The relationship between the effect of lidocaine and its plasma concentration has been well established; the therapeutic range of plasma levels has been reported as 1.2/xg/ml to 5.5/j.g/ml. The effects reported here are assumed to be related to the plasma level; however, no measurements of the plasma concentrations of lidocaine were made. From the pharmacokinetic model proposed by Rowland and co-workers, it is possible to estimate the plasma levels one might anticipate following the bolus and infusions of lidocaine administered in this investigation. Figure 4 shows a computer simulation of the plasma level of lidocaine vs time following both administration of a single 100-mg bolus and from the administration of a 100-mg bolus followed by a constant infusion of 2 mg/min. It can be seen that levels fall very rapidly following the initial bolus.

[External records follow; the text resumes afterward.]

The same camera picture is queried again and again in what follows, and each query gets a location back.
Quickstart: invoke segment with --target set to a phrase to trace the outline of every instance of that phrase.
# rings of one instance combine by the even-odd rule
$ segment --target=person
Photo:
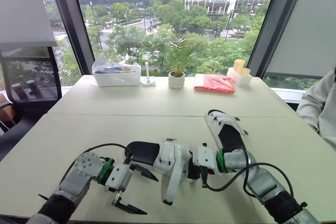
[[[336,151],[336,69],[307,90],[297,113]]]

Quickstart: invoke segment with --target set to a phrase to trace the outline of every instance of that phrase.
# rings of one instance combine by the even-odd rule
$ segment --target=white sleeve
[[[334,79],[335,73],[330,71],[318,83],[307,90],[298,106],[297,113],[299,116],[317,129],[319,128],[319,115],[324,108],[328,94],[334,84]]]

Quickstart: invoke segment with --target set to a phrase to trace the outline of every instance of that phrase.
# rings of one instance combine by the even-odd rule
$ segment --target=cup
[[[248,76],[250,74],[251,70],[249,70],[248,68],[242,68],[239,72],[239,75],[244,77],[244,76]]]
[[[26,92],[24,91],[24,89],[21,87],[20,83],[13,84],[12,89],[15,91],[15,93],[20,99],[28,99],[28,96]]]
[[[26,81],[26,84],[28,85],[28,87],[30,88],[30,90],[32,91],[33,94],[39,94],[39,93],[41,93],[41,91],[38,88],[35,80]]]
[[[236,59],[235,63],[233,65],[233,69],[239,73],[241,71],[241,69],[244,67],[245,65],[245,61],[242,59]]]

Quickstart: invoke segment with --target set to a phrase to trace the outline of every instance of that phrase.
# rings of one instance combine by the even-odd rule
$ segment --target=white table
[[[320,221],[336,220],[334,182],[336,155],[299,118],[241,118],[246,147],[257,161],[279,166],[290,178],[296,200],[306,201]],[[204,117],[190,116],[112,116],[46,114],[0,162],[0,214],[28,217],[36,213],[50,196],[71,161],[83,150],[97,144],[133,141],[160,142],[175,137],[193,146],[215,141]],[[123,161],[122,150],[104,147],[103,156]],[[285,186],[284,179],[269,169]],[[131,215],[112,207],[112,193],[92,182],[73,220],[139,223],[274,223],[266,209],[242,190],[239,178],[226,191],[215,193],[201,183],[181,183],[172,206],[161,202],[166,177],[155,173],[160,182],[135,174],[122,195],[122,202],[149,214]],[[210,176],[214,187],[232,175]]]
[[[93,76],[83,76],[49,110],[52,114],[204,116],[219,109],[234,116],[297,117],[262,80],[235,94],[195,91],[194,78],[179,90],[168,87],[167,77],[156,77],[156,87],[98,87]]]

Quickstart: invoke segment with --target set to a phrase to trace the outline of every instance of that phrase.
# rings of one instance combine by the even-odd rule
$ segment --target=palm plant
[[[184,65],[189,61],[190,55],[194,52],[193,45],[190,45],[185,35],[171,35],[171,46],[169,61],[173,66],[173,76],[181,77]]]

At three minutes following the single bolus, the plasma levels are approximately 2.1/xg/ml. The plasma levels of patients receiving a single bolus plus an infusion are seen to drop rapidly to a low level at about 20 minutes after administration of the bolus and then begin to rise again. The plasma level at 120 minutes is predicted to be 1.6/xg/ml. Without initiating an infusion, it can be seen that plasma levels are below the therapeutic range (0.9/ig/ ml) by 15 minutes following administration of the bolus alone.
This study demonstrates a negative inotropic effect of a 100-mg bolus of lidocaine injected into normal subjects, patients with angina, and patients with acute myocardial infarction. Consistent with the previously shown pharmacokinetic model, the negative inotropic effect of administration of lidocaine is manifested with therapeutic plasma levels. The maximum changes in the systolic time intervals occurred at approximately three minutes after injection, with values returning to baseline by 10 to 15 minutes. The significant negative inotropic effect was manifest by a prolongation of the PEPI and an increase in PEP/LVET. The PEP was not subdivided into isovolumic contraction time and electromechanical delay. The fact that the duration of the QRS complex was unchanged with administration of lidocaine makes unlikely the possibility that the changes in PEPI were related to an increase in the electromechanical delay.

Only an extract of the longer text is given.